In this enclosed world, Doyle feels that the only escape should be the sea—but one that is also full of danger. Positing that “the only way to recreate the sea is to go and see the sea,” he shied away from a literal recreation and hopes instead to give a sense of it as a liberating presence. “As a form of theatrical staging, I don’t see it as a particularly realistic or naturalistic world, but something more psychological,” he explains.

Hould-Ward applied a mix of realistic, naturalistic, and psychological elements to her costumes. Based on actual clothes worn in 19th-century fishing communities, they are tweaked to include elements of the natural world—particularly the birds that are such an inescapable part of English fishing life. Doyle is very aware of their presence in his own town. “The squawking and the shrieking is very powerful, and angry sometimes. That has something to do with how we approached the look of some of the pieces. The hats are not unrealistic, but they’ve got almost beak-like features, giving the sense that they could peck. There’s a nightmarish element.”

blobid0.jpg
Costume designs by Ann Hould-Ward

Doyle is the first to admit that it’s a very bleak world he’s created. “If you put money into the scenery, it can look spectacular if you’re working with good artists. But that’s not always what the root of the story is,” he argues. “The root of the story can and should maybe happen on a bare stage sometimes. I strive to make the storytelling as truthful as I can.”

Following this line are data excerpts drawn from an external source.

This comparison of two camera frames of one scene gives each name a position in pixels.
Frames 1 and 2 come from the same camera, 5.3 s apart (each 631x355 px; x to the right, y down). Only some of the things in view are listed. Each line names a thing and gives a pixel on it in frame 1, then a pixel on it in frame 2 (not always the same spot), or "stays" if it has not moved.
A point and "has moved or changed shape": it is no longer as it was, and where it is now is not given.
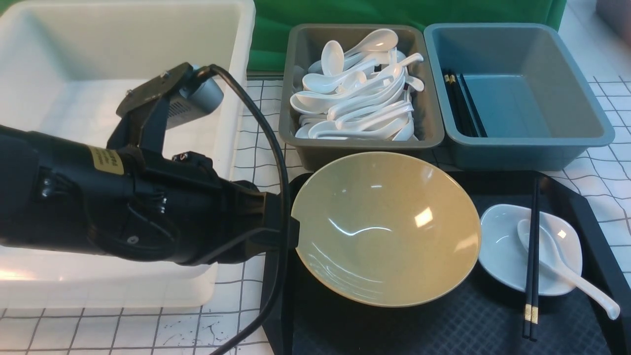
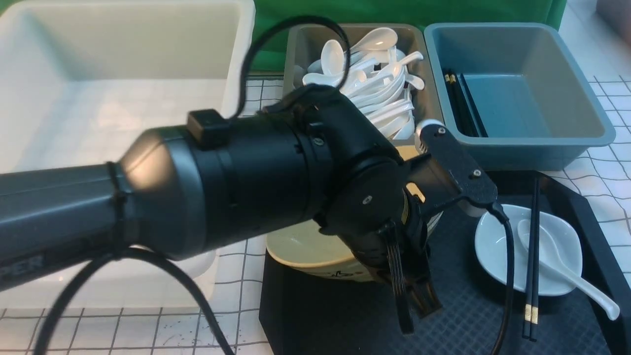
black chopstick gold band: x=527 y=324 stays
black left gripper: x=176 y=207 to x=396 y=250
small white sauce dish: x=504 y=256 stays
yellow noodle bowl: x=386 y=229 has moved or changed shape
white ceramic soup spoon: x=550 y=257 stays
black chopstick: x=534 y=329 stays

Whether the subject is a play or an opera, this notion is at the core of Doyle’s approach to directing: It’s a story to be told. He finds Peter Grimes richly gratifying in this regard. “It’s a highly theatrical piece, but equally, it is a piece that could happen and does happen every day. We meet, we judge. We even try people on television nowadays.” At the same time, he is aware of the unique challenges opera presents. “Opera requires certain physical qualities, ways of using the body that are not how you or I would be on the street.” He aims to find the balance between the extraordinary process of singing and an ordinary physicality that will make the performers more touching and the story more truthful.

In this pursuit, he recognizes Britten’s music as one of his chief allies. Along with the unforgettably idiomatic vocal writing, the orchestral music in the opera has a life of its own. The atmospheric “Sea Interludes” and “Passacaglia” that break up the opera’s scenes have even entered standard orchestral concert repertory. “This music evokes hundreds of images for me,” Doyle marvels. “I can hear a religious element, and there’s passion and anger and repression. And those Interludes are probably some of the finest things ever written for the world of opera. I find it extremely accessible and very much from the soul and the heart.”

 

Ellen Keel is the Met’s Senior Radio Producer.